My Grandparents' Generation
by Faith Shearin
They are taking so many things with them:
their sewing machines and fine china,
their ability to fold a newspaper
with one hand and swat a fly.
They are taking their rotary telephones,
and fat televisions, and knitting needles,
their cast iron frying pans, and Tupperware.
They are packing away the picnics
and perambulators, the wagons
and church socials. They are wrapped in
lipstick and big band music, dressed
in recipes. Buried with them: bathtubs
with feet, front porches, dogs without leashes.
These are the people who raised me
and now I am left behind in
a world without paper letters,
a place where the phone
has grown as eager as a weed.
I am going to miss their attics,
their ordinary coffee, their chicken
fried in lard. I would give anything
to be ten again, up late with them
in that cottage by the river, buying
Marvin Gardens and passing go,
collecting two hundred dollars.
It's sometimes frightening to think that I'm the grandparent, and that there are a lot of things I know and have experienced that my grandchildren will never know or experience outside of a museum. Geez, sometimes I feel like a fossil ...
Have a good day. More thoughts tomorrow.
Bilbo
6 comments:
Bilbo, this was a nice, sad poem. I remember being fascinated with a rotary phone. Soon thecell phones that flip open will be a relic.
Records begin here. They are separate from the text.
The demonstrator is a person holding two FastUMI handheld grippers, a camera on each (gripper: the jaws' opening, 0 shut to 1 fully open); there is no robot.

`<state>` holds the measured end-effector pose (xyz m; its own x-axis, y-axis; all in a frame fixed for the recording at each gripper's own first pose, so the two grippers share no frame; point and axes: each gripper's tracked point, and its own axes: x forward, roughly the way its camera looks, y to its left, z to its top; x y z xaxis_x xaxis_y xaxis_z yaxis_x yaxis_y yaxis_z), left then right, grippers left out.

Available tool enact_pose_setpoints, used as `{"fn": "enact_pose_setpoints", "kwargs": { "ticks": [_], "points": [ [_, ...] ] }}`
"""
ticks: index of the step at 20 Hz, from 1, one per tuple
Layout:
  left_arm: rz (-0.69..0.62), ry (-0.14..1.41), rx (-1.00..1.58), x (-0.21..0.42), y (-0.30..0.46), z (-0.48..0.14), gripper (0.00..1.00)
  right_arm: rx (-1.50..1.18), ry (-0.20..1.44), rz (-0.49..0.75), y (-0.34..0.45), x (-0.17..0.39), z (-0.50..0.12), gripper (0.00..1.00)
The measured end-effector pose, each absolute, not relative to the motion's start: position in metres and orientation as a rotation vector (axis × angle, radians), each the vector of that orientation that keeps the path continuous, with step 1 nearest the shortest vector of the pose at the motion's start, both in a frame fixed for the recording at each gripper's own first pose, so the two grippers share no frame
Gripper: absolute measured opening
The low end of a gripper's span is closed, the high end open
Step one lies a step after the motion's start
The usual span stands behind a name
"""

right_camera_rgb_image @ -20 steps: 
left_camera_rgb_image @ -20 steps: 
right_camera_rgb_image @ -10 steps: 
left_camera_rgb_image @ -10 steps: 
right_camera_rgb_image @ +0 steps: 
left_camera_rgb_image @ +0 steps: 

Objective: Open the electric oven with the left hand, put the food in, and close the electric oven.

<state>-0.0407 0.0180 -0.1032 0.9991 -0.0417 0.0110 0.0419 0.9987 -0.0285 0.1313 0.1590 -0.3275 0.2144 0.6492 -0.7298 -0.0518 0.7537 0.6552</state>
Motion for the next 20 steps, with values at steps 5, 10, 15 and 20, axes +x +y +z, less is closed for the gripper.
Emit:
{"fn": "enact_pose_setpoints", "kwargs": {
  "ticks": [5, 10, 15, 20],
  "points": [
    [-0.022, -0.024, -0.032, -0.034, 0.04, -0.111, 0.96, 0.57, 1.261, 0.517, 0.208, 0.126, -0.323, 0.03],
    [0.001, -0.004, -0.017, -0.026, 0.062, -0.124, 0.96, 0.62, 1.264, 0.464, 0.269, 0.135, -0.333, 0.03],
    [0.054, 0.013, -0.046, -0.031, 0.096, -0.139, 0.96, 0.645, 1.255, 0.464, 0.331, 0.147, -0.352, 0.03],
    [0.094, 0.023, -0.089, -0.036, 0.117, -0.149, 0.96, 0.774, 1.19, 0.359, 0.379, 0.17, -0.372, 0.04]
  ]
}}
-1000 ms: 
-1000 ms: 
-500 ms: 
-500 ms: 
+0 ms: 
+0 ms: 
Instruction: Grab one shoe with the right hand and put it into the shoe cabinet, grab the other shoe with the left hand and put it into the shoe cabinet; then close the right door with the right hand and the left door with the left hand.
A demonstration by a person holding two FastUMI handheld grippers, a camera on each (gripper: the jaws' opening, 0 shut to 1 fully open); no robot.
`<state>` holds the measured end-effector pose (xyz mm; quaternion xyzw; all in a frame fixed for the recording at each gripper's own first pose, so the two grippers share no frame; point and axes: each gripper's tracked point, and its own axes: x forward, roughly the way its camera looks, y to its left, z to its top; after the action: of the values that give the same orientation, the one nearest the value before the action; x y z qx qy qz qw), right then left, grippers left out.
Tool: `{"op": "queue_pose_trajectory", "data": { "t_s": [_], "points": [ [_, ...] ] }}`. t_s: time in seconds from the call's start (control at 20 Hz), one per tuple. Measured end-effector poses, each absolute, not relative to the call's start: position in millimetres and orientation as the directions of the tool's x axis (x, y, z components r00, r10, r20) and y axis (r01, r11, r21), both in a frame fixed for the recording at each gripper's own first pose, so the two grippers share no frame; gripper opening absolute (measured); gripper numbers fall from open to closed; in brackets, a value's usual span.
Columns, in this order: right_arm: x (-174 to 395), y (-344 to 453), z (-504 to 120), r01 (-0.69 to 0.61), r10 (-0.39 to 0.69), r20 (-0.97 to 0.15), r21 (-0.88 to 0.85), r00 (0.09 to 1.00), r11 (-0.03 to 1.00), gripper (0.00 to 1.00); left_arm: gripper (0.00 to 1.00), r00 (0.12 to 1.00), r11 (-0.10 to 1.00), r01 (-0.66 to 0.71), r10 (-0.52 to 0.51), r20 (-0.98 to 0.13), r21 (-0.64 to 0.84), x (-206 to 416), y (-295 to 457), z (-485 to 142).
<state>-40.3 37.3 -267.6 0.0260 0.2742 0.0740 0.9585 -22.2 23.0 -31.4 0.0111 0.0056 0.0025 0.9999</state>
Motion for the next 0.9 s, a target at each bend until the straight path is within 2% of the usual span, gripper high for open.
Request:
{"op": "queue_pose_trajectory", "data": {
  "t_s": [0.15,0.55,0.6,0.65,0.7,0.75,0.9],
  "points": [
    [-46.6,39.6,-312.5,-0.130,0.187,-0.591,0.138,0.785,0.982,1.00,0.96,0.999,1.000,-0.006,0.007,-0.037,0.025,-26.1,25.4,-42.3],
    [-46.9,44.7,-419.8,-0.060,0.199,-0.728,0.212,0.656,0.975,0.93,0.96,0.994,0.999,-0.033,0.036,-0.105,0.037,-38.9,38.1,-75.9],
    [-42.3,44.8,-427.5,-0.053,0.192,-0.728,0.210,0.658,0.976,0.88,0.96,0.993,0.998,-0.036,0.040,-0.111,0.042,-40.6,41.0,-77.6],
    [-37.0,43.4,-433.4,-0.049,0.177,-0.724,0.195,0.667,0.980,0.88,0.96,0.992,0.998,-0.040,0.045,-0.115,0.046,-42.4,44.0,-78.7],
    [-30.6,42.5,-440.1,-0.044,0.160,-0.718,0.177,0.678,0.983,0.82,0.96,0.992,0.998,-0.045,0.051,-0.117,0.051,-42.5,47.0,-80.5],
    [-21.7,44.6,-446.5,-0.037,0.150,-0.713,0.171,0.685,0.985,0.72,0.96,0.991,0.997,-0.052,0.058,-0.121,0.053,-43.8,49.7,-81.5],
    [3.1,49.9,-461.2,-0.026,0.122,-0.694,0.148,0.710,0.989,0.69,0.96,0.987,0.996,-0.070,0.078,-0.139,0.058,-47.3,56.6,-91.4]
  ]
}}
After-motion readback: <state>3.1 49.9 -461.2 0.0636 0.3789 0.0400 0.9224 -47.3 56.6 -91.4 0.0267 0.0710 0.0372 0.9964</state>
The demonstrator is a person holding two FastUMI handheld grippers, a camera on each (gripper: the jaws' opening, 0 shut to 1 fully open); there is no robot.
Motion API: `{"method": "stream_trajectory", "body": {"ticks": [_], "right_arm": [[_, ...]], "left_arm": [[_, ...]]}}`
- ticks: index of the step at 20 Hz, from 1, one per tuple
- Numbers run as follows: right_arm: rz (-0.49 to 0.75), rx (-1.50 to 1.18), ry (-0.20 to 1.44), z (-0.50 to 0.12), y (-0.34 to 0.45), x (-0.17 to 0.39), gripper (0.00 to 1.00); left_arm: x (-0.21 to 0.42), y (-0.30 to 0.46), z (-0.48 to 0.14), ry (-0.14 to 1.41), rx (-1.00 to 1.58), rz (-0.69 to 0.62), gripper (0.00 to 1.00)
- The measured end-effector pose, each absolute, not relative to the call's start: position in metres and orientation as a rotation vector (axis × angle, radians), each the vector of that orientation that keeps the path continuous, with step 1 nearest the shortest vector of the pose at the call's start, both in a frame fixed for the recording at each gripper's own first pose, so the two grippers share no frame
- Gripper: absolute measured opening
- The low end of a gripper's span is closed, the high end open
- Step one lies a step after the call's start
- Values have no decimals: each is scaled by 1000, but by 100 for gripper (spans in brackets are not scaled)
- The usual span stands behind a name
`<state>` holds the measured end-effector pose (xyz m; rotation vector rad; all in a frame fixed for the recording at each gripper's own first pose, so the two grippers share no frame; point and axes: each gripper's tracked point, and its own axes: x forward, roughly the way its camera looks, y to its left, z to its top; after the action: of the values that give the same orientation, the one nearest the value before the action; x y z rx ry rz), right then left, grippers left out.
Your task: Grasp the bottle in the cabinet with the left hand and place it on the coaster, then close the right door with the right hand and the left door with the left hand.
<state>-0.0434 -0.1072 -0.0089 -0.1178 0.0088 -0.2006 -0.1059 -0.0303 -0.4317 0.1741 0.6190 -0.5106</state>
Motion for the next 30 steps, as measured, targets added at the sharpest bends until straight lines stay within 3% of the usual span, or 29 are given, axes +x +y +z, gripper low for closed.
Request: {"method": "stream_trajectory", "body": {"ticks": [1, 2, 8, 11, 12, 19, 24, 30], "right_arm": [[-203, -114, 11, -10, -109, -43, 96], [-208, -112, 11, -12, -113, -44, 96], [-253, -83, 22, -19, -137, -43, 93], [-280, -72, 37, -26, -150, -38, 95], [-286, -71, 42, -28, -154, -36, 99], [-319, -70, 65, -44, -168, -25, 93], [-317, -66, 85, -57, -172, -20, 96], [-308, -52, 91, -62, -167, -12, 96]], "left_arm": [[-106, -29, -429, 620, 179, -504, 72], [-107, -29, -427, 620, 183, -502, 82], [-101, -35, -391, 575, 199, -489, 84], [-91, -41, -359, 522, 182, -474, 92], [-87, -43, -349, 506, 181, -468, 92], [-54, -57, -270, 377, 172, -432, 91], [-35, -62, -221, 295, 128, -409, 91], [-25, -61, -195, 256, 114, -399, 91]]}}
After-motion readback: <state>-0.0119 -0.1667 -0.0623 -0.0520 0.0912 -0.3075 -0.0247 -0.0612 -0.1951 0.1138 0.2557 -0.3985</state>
Our generation has seen so many changes, Bilbo, and I have some of those old relics around the house. My grandkids find them curious, but unimaginable in use. Great poem.
How many rotary phones do you need? Just kidding. I think I gave them all away. Maybe.
Times and things do change. Still, some of the old stuff evokes memories.
The rotary phones were durable.
Excellent poem. I often contemplate what has been lost as we gain all these new things. I also often think we were better off with many of those old ways.